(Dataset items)
((
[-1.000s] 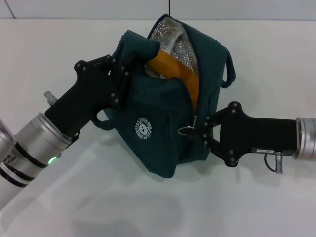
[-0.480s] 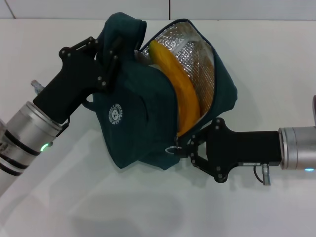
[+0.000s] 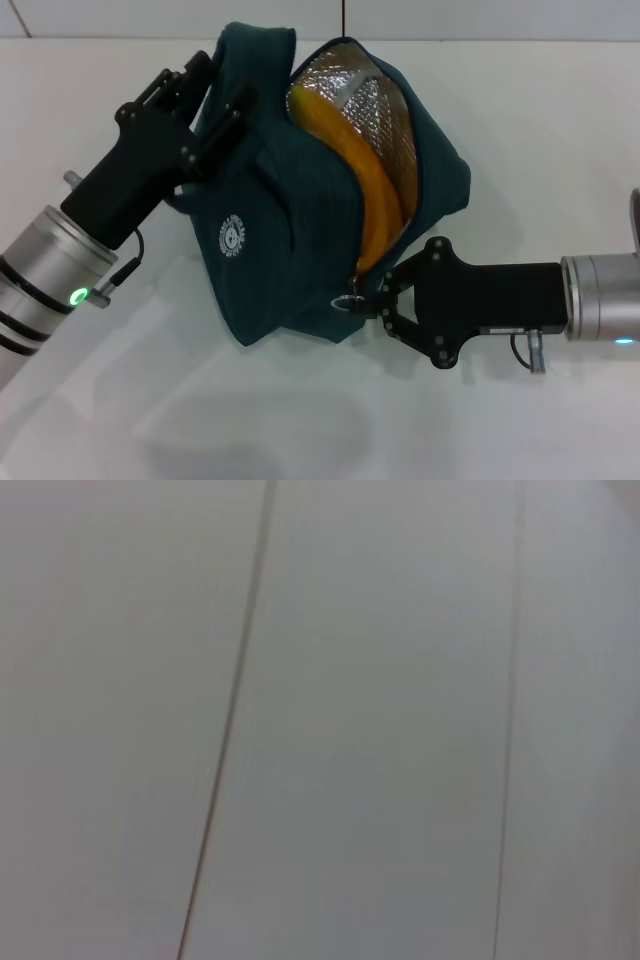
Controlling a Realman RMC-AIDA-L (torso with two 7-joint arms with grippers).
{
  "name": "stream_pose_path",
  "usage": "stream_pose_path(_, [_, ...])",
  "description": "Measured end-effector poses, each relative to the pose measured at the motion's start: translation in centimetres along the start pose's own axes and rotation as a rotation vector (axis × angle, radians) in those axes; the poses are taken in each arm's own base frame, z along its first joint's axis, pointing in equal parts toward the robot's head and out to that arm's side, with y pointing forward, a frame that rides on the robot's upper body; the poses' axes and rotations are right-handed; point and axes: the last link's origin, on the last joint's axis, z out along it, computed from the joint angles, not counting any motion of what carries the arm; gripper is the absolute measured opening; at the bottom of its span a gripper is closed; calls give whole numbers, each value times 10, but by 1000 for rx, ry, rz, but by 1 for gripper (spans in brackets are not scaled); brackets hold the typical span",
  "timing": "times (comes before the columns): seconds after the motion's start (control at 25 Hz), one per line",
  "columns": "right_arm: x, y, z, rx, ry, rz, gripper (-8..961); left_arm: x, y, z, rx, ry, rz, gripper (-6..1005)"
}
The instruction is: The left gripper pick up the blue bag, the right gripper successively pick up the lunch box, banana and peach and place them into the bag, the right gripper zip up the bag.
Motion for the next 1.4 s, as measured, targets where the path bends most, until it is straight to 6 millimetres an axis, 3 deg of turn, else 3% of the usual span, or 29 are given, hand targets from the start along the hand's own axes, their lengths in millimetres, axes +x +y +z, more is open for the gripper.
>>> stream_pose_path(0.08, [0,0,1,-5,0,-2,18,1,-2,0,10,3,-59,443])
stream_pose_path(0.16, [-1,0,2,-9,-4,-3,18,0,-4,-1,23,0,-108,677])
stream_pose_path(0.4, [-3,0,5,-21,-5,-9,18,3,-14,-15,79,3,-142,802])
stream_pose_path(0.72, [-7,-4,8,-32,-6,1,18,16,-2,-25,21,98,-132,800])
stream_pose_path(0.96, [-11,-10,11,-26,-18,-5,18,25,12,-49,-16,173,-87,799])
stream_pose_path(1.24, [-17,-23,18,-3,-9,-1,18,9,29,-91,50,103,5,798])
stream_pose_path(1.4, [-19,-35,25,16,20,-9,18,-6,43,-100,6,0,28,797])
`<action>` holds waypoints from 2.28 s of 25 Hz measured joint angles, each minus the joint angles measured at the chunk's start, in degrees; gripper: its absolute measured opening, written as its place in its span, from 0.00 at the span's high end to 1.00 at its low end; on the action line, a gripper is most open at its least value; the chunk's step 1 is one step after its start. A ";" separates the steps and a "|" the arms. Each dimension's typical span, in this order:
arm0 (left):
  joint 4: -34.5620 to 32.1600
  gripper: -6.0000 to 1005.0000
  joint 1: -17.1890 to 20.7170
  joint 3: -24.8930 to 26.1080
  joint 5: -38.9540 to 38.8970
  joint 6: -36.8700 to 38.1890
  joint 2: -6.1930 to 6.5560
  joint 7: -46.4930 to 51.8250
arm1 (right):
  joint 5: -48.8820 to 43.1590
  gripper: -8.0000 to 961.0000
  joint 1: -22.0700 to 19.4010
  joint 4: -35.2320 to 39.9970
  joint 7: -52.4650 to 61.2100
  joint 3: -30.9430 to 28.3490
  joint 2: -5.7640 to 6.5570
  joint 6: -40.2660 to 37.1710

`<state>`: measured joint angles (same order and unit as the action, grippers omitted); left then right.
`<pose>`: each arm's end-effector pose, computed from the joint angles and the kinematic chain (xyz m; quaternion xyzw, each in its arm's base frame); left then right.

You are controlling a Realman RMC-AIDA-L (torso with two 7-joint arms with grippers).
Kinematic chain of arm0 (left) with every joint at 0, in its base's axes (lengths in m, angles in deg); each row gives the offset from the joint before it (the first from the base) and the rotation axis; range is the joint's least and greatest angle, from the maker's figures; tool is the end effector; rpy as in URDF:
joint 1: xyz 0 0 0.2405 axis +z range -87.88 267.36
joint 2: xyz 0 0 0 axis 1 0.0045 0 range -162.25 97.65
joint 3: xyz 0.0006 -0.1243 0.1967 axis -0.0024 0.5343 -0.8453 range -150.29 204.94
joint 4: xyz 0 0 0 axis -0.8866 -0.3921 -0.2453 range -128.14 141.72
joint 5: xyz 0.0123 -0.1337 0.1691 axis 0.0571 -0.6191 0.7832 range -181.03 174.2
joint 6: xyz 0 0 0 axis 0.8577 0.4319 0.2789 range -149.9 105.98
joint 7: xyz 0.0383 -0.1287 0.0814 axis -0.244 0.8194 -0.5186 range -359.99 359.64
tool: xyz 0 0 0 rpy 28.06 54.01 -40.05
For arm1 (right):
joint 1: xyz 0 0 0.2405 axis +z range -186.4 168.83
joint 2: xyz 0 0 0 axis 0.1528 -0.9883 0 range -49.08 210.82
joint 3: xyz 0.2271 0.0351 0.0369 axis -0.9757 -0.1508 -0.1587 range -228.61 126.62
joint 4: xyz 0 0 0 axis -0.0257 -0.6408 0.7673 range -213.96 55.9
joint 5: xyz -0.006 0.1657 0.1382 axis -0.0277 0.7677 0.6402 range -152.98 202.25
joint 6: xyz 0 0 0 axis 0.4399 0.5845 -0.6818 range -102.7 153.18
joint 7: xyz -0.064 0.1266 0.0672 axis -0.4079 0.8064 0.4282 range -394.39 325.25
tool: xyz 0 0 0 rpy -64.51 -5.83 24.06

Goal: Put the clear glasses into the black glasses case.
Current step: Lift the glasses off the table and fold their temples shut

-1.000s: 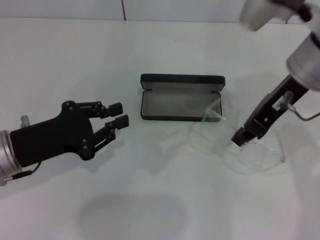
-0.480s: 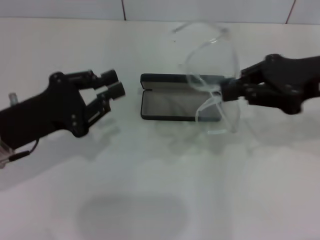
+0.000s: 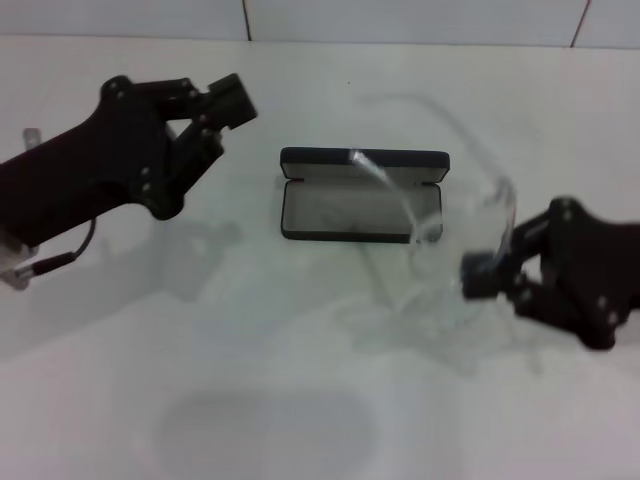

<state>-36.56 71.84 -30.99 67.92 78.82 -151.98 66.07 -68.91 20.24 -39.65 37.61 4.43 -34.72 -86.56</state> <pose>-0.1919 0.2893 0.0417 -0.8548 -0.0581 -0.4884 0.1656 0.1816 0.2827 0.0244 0.9276 -0.0335 -0.3701 0.0375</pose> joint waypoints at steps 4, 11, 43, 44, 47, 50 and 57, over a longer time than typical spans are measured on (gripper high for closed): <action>-0.36 0.90 -1.81 -2.12 -1.20 0.44 -0.01 0.84 | -0.88 0.93 -1.03 -0.16 -4.04 3.68 -0.22 2.63; -0.63 0.95 -7.89 -10.74 -1.60 -2.53 -0.01 4.32 | -0.48 0.93 -1.17 -0.28 -7.29 8.14 -0.45 6.84; 3.96 0.95 -9.02 -19.62 -0.74 -6.74 -0.10 7.09 | 6.02 0.93 -1.46 4.31 -13.92 8.92 -0.24 5.14; 3.56 0.95 -8.77 -19.06 -1.26 -6.67 0.06 7.01 | 6.02 0.93 -1.64 4.31 -14.04 9.00 -0.24 5.09; 1.17 0.95 -6.81 -14.75 -1.73 -6.19 0.39 7.21 | 6.03 0.93 -2.56 4.41 -14.07 9.04 -0.24 4.60; -0.63 0.95 -4.47 -10.03 -1.75 -6.09 0.14 7.13 | 6.93 0.93 -3.20 4.42 -14.17 8.88 -0.34 3.42; 3.43 0.95 -3.93 -4.34 -1.89 -6.46 -0.02 6.31 | 18.61 0.93 -5.60 4.16 -17.13 8.82 -0.17 -7.74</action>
<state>-33.13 67.91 -35.33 66.04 72.36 -152.00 72.38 -50.31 14.64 -35.49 20.48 13.25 -34.89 -94.30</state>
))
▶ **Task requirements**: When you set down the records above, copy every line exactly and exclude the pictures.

▶ **Solution**:
[-1.000s] 
[-0.480s] 
[+0.000s] 
Controlling a Realman RMC-AIDA-L (torso with two 7-joint arms with grippers).
{
  "name": "stream_pose_path",
  "usage": "stream_pose_path(_, [_, ...])",
  "description": "Measured end-effector poses, each relative to the pose measured at the motion's start: translation in centimetres along the start pose's own axes and rotation as a rotation vector (axis × angle, radians) in those axes; the poses are taken in each arm's own base frame, z along its first joint's axis, pointing in equal parts toward the robot's head and out to that arm's side, with y pointing forward, a frame that rides on the robot's upper body; the poses' axes and rotations are right-handed; point and axes: the last link's origin, on the last joint's axis, z out along it, computed from the joint angles, not counting any motion of what carries the arm; gripper is the absolute measured opening; at the bottom of its span a gripper is closed; calls give whole numbers, each value times 10, but by 1000 for rx, ry, rz, but by 1 for gripper (spans in brackets are not scaled); brackets hold the typical span",
  "timing": "times (comes before the columns): seconds after the motion's start (control at 25 Hz), one per line",
  "columns": "right_arm: x, y, z, rx, ry, rz, gripper (-8..961); left_arm: x, y, z, rx, ry, rz, gripper (-6..1005)"
}
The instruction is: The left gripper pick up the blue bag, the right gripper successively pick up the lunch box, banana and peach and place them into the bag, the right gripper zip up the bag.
Motion for the next 1.4 s, as measured, targets where the path bends most, until it is straight to 6 millimetres an axis, 3 deg of turn, else 3% of the usual span, or 29 are given, hand targets from the start along the hand's own axes, their lengths in millimetres, axes +x +y +z, more is open for the gripper.
>>> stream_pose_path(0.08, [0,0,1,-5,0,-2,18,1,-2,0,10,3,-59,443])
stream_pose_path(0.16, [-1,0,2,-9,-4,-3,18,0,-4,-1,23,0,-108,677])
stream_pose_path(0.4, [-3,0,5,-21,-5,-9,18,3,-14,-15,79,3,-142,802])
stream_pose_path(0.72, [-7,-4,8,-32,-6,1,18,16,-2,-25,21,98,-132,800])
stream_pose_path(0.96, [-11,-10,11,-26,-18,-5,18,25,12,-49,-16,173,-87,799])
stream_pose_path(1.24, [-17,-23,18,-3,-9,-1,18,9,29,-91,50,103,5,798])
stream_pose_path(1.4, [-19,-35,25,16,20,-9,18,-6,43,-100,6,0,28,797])
`<action>` holds waypoints from 2.28 s of 25 Hz measured joint angles, each minus the joint angles measured at the chunk's start, in degrees; gripper: its absolute measured opening, written as its place in its span, from 0.00 at the span's high end to 1.00 at its low end; on the action line, a gripper is most open at its least value; the chunk's step 1 is one step after its start. A ";" separates the steps and a "|" the arms. Each dimension's typical span, in this order:
arm0 (left):
  joint 4: -34.5620 to 32.1600
  gripper: -6.0000 to 1005.0000
  joint 1: -17.1890 to 20.7170
  joint 3: -24.8930 to 26.1080
  joint 5: -38.9540 to 38.8970
  joint 6: -36.8700 to 38.1890
  joint 2: -6.1930 to 6.5560
  joint 7: -46.4930 to 51.8250
arm1 (right):
  joint 5: -48.8820 to 43.1590
  gripper: -8.0000 to 961.0000
  joint 1: -22.0700 to 19.4010
  joint 4: -35.2320 to 39.9970
  joint 7: -52.4650 to 61.2100
  joint 3: -30.9430 to 28.3490
  joint 2: -5.7640 to 6.5570
  joint 6: -40.2660 to 37.1710

`<state>`: measured joint angles (same order and unit as the action, grippers omitted); left then right.
`<pose>`: each arm's end-effector pose, computed from the joint angles and the kinematic chain (xyz m; quaternion xyzw, each in its arm's base frame); left then right.

You are controlling a Realman RMC-AIDA-L (torso with two 7-joint arms with grippers).
Kinematic chain of arm0 (left) with every joint at 0, in its base's axes (lengths in m, angles in deg); each row gives the offset from the joint before it (the first from the base) and the rotation axis; range is the joint's least and greatest angle, from the maker's figures; tool is the end effector; rpy as in URDF:
joint 1: xyz 0 0 0.2405 axis +z range -87.88 267.36
joint 2: xyz 0 0 0 axis 1 0.0045 0 range -162.25 97.65
joint 3: xyz 0.0006 -0.1243 0.1967 axis -0.0024 0.5343 -0.8453 range -150.29 204.94
joint 4: xyz 0 0 0 axis -0.8866 -0.3921 -0.2453 range -128.14 141.72
joint 5: xyz 0.0123 -0.1337 0.1691 axis 0.0571 -0.6191 0.7832 range -181.03 174.2
joint 6: xyz 0 0 0 axis 0.8577 0.4319 0.2789 range -149.9 105.98
joint 7: xyz 0.0383 -0.1287 0.0814 axis -0.244 0.8194 -0.5186 range -359.99 359.64
tool: xyz 0 0 0 rpy 28.06 54.01 -40.05
For arm1 (right):
joint 1: xyz 0 0 0.2405 axis +z range -186.4 168.83
joint 2: xyz 0 0 0 axis 0.1528 -0.9883 0 range -49.08 210.82
joint 3: xyz 0.2271 0.0351 0.0369 axis -0.9757 -0.1508 -0.1587 range -228.61 126.62
joint 4: xyz 0 0 0 axis -0.0257 -0.6408 0.7673 range -213.96 55.9
joint 5: xyz -0.006 0.1657 0.1382 axis -0.0277 0.7677 0.6402 range -152.98 202.25
joint 6: xyz 0 0 0 axis 0.4399 0.5845 -0.6818 range -102.7 153.18
joint 7: xyz -0.064 0.1266 0.0672 axis -0.4079 0.8064 0.4282 range -394.39 325.25
tool: xyz 0 0 0 rpy -64.51 -5.83 24.06

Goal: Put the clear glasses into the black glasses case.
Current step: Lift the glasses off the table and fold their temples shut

-1.000s: 
-0.480s: 
+0.000s: 

<state>-36.56 71.84 -30.99 67.92 78.82 -151.98 66.07 -68.91 20.24 -39.65 37.61 4.43 -34.72 -86.56</state> <pose>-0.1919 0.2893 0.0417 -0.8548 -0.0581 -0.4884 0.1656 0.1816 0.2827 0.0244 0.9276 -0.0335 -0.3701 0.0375</pose> joint waypoints at steps 4, 11, 43, 44, 47, 50 and 57, over a longer time than typical spans are measured on (gripper high for closed): <action>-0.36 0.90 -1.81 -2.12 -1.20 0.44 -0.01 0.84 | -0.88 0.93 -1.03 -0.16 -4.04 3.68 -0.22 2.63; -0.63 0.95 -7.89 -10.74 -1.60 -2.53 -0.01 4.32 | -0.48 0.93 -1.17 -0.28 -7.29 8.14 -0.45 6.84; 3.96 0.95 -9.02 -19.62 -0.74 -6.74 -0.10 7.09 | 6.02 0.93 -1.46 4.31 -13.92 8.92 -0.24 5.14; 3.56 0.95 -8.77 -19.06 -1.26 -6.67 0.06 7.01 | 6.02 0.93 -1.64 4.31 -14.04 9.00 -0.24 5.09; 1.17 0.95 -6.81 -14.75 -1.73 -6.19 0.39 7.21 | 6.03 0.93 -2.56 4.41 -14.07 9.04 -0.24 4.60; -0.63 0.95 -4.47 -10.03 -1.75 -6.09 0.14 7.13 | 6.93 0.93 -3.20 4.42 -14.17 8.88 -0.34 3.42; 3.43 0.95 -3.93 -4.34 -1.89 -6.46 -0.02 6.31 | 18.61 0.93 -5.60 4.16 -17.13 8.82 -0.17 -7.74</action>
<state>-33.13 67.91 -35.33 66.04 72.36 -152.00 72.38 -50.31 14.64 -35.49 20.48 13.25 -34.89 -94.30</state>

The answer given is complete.